- Work request
Copy the data below exactly, omitting any picture it contains.

- Data provided
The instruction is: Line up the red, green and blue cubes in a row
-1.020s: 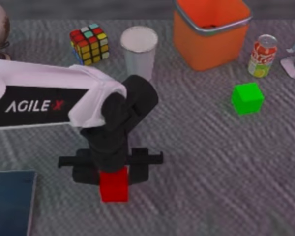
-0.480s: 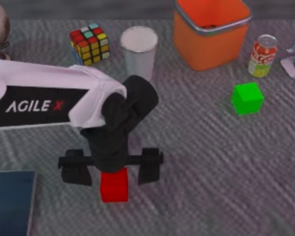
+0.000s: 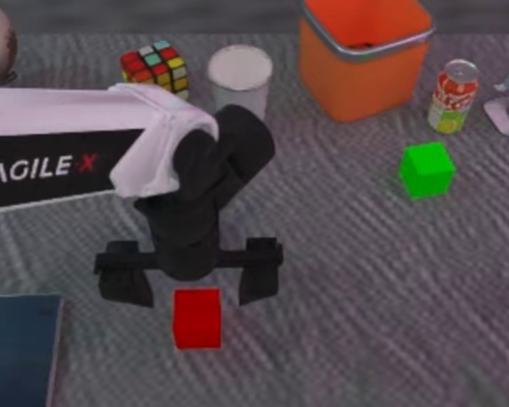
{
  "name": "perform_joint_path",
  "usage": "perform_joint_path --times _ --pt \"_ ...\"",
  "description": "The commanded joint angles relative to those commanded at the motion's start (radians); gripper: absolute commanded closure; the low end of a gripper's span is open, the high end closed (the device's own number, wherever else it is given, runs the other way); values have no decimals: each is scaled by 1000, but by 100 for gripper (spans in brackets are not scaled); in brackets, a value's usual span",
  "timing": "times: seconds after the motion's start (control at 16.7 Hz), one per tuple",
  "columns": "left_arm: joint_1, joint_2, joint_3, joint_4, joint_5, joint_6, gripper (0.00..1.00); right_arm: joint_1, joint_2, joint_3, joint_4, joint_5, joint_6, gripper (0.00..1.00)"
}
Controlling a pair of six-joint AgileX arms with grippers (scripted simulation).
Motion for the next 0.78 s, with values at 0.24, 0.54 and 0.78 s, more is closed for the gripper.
perform_joint_path --times 0.24,0.54,0.78 --pt "7 -55 81 -139 0 -1 0 0 0 0 0 0 0 0" --pt "3 -59 86 -147 0 -1 0 0 0 0 0 0 0 0" --pt "45 -139 16 -98 -5 6 0 -4 82 100 -92 8 15 0"
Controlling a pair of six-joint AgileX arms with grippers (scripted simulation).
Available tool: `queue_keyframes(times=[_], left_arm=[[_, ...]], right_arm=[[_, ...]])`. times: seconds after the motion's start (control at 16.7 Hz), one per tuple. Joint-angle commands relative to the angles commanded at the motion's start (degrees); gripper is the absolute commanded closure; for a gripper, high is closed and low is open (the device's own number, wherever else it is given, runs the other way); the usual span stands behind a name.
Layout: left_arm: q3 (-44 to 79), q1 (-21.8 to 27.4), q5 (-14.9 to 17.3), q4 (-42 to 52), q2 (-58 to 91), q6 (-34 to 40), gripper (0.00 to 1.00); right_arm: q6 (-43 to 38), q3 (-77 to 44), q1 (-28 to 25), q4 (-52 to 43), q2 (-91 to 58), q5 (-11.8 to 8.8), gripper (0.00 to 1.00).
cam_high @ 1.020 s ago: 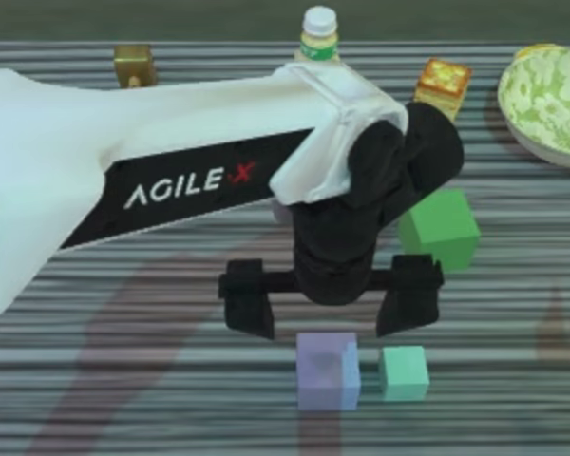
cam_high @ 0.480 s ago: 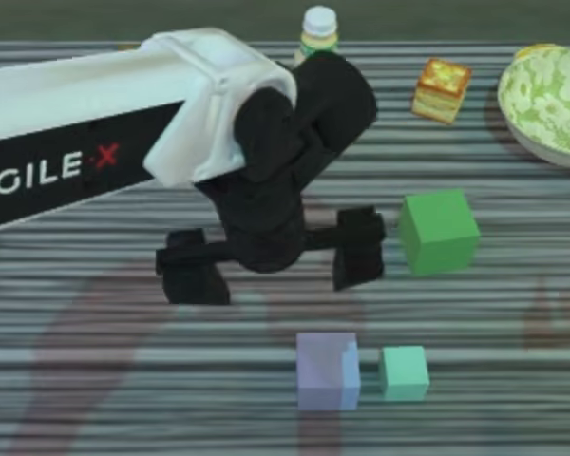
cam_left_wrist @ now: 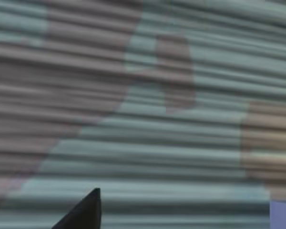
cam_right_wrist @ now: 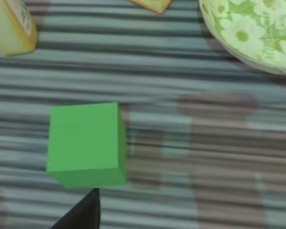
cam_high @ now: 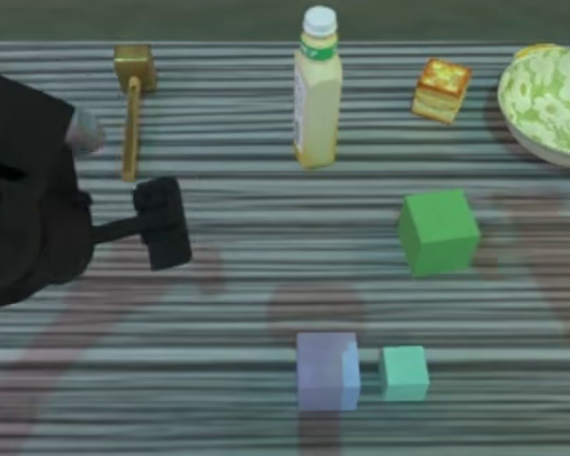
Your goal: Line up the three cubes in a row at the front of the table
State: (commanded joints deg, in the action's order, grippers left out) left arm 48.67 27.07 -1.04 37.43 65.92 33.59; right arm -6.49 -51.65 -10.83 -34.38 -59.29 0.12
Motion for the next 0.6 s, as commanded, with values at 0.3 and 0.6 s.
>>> queue_keyframes(times=[0.3, 0.6], left_arm=[[-22.24, -12.34, 0.18, -14.99, -27.74, -13.15, 0.0], [-39.5, -22.45, 0.63, -28.54, -51.78, -25.54, 0.0]], right_arm=[[-3.07, -24.79, -5.23, -17.67, -33.28, 0.18, 0.0], [-5.73, -45.29, -9.48, -30.87, -56.32, 0.14, 0.0]])
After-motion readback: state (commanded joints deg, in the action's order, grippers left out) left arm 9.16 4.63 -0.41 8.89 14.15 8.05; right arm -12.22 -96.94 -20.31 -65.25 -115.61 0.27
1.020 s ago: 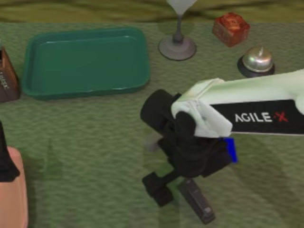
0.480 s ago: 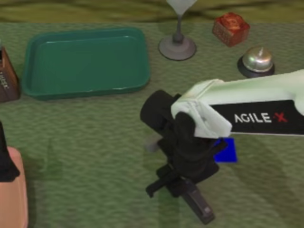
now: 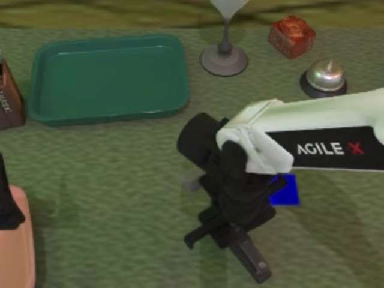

- Task output
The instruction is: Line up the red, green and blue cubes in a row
-1.020s: 
-0.480s: 
+0.000s: 
{
  "name": "perform_joint_path",
  "usage": "perform_joint_path --times _ --pt \"_ ...\"",
  "description": "The commanded joint angles relative to those commanded at the motion's start (radians); gripper: absolute commanded closure; the low end of a gripper's span is open, the high end closed (the device's own number, wherever else it is given, runs the other way); values have no decimals: each is scaled by 1000, but by 100 for gripper (spans in brackets are not scaled); in brackets, a value's usual span",
  "timing": "times: seconds after the motion's start (control at 16.7 Hz), one per tuple",
  "columns": "left_arm: joint_1, joint_2, joint_3, joint_4, joint_5, joint_6, gripper (0.00..1.00); right_arm: joint_1, joint_2, joint_3, joint_4, joint_5, joint_6, gripper (0.00..1.00)"
}
Controlling a pair of six-joint AgileX arms with grippers (scripted simulation).
Motion for the next 0.78 s, with values at 0.24, 0.54 and 0.78 s, more is closed for the gripper.
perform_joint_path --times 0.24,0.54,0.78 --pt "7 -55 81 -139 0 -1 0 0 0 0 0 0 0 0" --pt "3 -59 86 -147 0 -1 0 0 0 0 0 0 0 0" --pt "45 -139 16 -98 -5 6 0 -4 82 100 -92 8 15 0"
Controlling a pair of six-joint AgileX arms with grippers (scripted simulation).
Available tool: `queue_keyframes(times=[_], left_arm=[[_, ...]], right_arm=[[_, ...]])`. times: seconds after the motion's start (control at 16.7 Hz), one per tuple. Joint-angle commands relative to the angles commanded at the motion's start (degrees); gripper is the absolute commanded closure; for a gripper, high is closed and low is open (the device's own number, wherever else it is given, runs the other way); the usual span stands behind a name.
Layout: left_arm: q3 (-44 to 79), q1 (-21.8 to 27.4), q5 (-14.9 to 17.3), q4 (-42 to 52), q2 (-58 to 91), q6 (-34 to 40), gripper (0.00 to 1.00); right_arm: q6 (-43 to 38), q3 (-77 to 44), q1 (-28 to 25), q4 (-52 to 43), q2 (-91 to 58), q5 (-11.8 to 8.8), gripper (0.00 to 1.00).
cam_high @ 1.020 s ago: 
cam_high @ 0.480 s ago: 
cam_left_wrist @ now: 
cam_right_wrist @ now: 
cam_high @ now: 
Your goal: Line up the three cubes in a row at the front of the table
State: (commanded joints deg, in the action's order, grippers left out) left arm 48.67 27.07 -1.04 37.43 65.92 33.59; right arm -6.49 -51.65 -10.83 -34.38 -59.29 0.12
Motion for the next 0.6 s, as commanded, with values at 0.3 and 0.6 s.
>>> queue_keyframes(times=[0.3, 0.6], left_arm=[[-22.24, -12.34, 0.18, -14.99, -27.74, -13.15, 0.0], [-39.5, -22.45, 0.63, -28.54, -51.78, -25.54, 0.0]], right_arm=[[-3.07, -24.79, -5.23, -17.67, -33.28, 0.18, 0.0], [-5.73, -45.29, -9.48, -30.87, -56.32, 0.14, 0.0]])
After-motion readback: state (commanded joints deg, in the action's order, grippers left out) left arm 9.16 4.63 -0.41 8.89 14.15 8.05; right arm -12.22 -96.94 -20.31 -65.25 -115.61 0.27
1.020 s ago: 
0.480 s ago: 
now: 

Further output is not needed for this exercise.